**Task objective**: Repeat each line of the data below exactly, but skip the pictures.

*** Opening Recorded information ***

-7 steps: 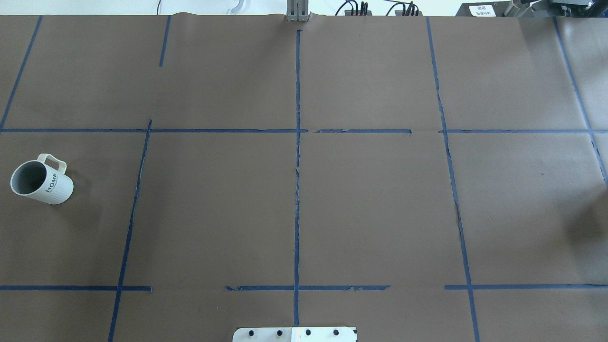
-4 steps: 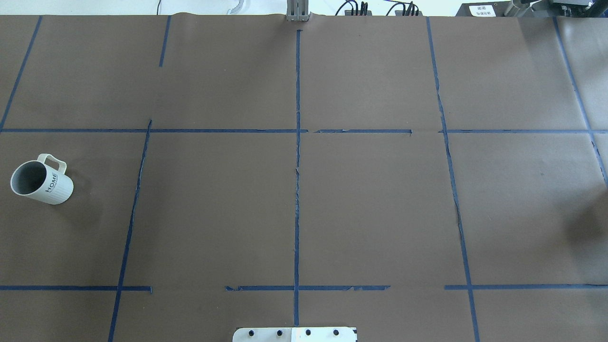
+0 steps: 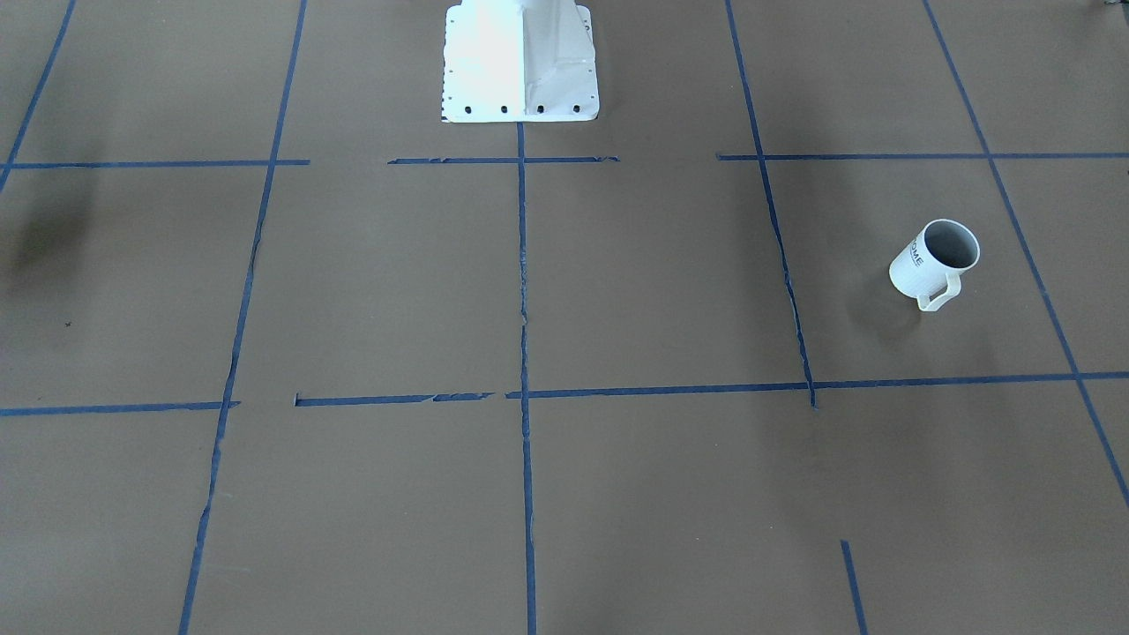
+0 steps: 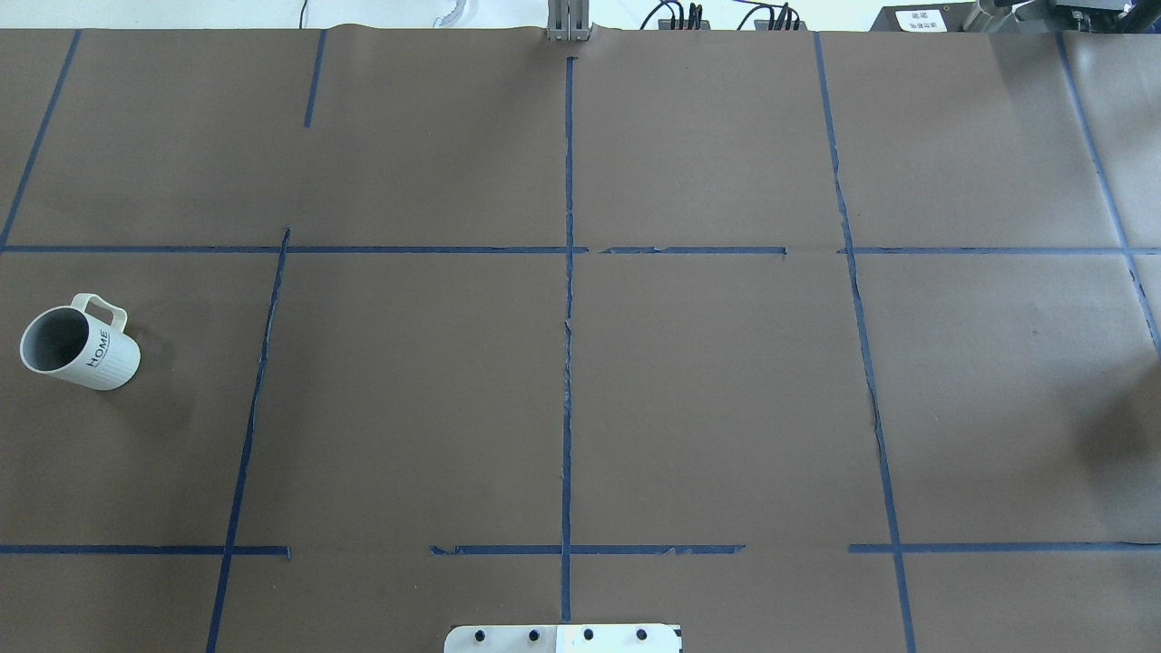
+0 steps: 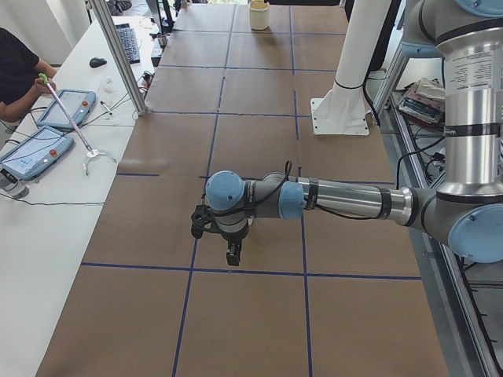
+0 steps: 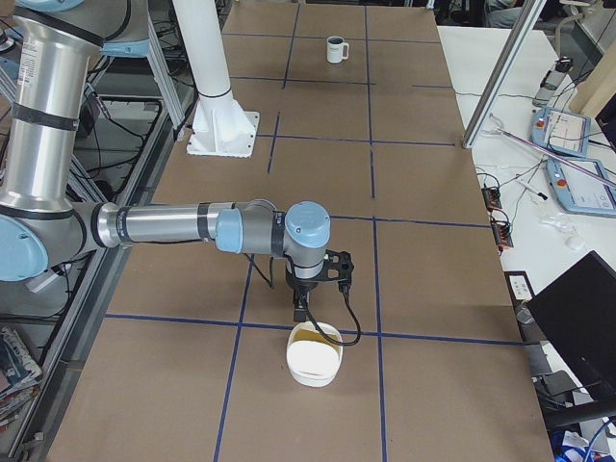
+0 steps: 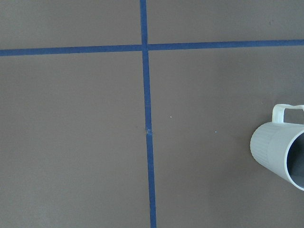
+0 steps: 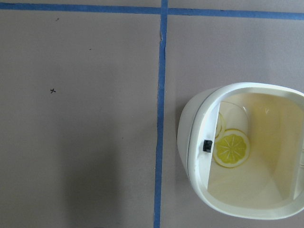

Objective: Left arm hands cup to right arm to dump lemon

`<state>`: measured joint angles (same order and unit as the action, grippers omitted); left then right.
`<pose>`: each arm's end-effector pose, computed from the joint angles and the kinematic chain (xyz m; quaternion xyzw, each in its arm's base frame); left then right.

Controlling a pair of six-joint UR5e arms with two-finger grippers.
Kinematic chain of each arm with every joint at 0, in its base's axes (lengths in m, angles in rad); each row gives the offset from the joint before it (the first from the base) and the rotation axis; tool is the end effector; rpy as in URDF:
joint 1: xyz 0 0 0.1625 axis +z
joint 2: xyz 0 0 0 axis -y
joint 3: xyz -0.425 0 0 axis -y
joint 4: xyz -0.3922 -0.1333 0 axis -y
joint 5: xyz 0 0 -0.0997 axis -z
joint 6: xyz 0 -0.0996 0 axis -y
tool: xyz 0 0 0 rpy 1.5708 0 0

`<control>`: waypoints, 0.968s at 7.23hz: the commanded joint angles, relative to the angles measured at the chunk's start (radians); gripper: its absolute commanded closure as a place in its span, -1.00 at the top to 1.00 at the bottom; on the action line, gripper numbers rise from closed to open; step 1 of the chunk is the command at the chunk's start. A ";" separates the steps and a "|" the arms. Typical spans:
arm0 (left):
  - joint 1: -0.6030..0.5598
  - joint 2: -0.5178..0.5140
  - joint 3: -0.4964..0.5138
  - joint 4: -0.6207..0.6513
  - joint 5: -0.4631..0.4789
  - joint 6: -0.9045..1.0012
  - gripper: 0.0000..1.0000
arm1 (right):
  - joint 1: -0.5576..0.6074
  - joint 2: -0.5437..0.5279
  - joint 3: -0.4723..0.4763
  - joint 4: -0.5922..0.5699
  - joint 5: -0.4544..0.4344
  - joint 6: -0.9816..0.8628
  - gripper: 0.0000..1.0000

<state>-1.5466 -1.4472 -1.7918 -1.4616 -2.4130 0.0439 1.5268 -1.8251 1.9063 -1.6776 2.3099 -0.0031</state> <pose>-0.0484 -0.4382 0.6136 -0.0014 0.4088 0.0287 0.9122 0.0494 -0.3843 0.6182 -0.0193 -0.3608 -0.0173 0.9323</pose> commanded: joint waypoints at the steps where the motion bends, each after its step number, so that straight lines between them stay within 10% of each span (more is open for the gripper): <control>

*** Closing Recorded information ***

**Written answer**:
-7 steps: 
-4 steps: 
+0 steps: 
+0 steps: 
+0 steps: 
+0 steps: 
+0 steps: 
+0 steps: 

Objective: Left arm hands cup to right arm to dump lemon

`<state>`: measured joint angles (same order and unit as the action, grippers omitted); left then right.
`<pose>`: each arm's end-effector pose, computed from the joint angles and the kinematic chain (xyz m; quaternion xyzw, each in its arm's base frame); left then right.

Controlling a pair of six-joint UR5e arms with two-finger grippers.
Kinematic chain of each arm with every joint at 0, in its base's axes (lengths in m, angles in rad); each row gives the offset from the joint before it (the first from the base) and the rotation axis; tool is the end effector; rpy as in URDF:
joint 1: xyz 0 0 0.1625 axis +z
joint 2: xyz 0 0 0 axis -y
joint 3: xyz -0.425 0 0 axis -y
joint 4: xyz -0.3922 -0.1333 0 axis -y
joint 5: xyz 0 0 -0.0997 axis -z
joint 6: xyz 0 -0.0996 0 axis -y
tool: xyz 0 0 0 rpy 1.5708 0 0

`<control>`: waypoints, 0.968s at 7.23hz: the commanded joint angles, relative to the angles measured at the chunk's start (radians); gripper: its absolute commanded closure as a place in its span, -1.00 at the top to 1.00 at the bottom; on the action line, gripper numbers rise from closed to open; step 1 of the chunk is the command at the chunk's start. A ";" separates the steps and a "|" the arms. Typical spans:
arm0 (left):
  - joint 1: -0.6030..0.5598
  - joint 2: -0.5178..0.5140
  - joint 3: -0.4964..0.5138
  - joint 4: -0.6207..0.6513
  - joint 5: -0.4631..0.4789
  - joint 6: -0.9045..1.0012
  - gripper: 0.0000..1.0000
arm1 (right):
  - joint 1: -0.5576..0.6074
  - joint 2: -0.5437..0.5279
  - joint 3: -0.4723..0.4763
  - joint 4: -0.5922..0.5699
  - joint 5: -0.4544..0.4344
  - joint 6: -0.9816..0.8628
  - gripper: 0.0000..1.0000

<state>-1.5466 -1.4472 -1.7918 -1.4616 -2.4130 0.0439 1.5268 -1.8251 1.9063 -1.6776 2.3099 -0.0031</state> <pose>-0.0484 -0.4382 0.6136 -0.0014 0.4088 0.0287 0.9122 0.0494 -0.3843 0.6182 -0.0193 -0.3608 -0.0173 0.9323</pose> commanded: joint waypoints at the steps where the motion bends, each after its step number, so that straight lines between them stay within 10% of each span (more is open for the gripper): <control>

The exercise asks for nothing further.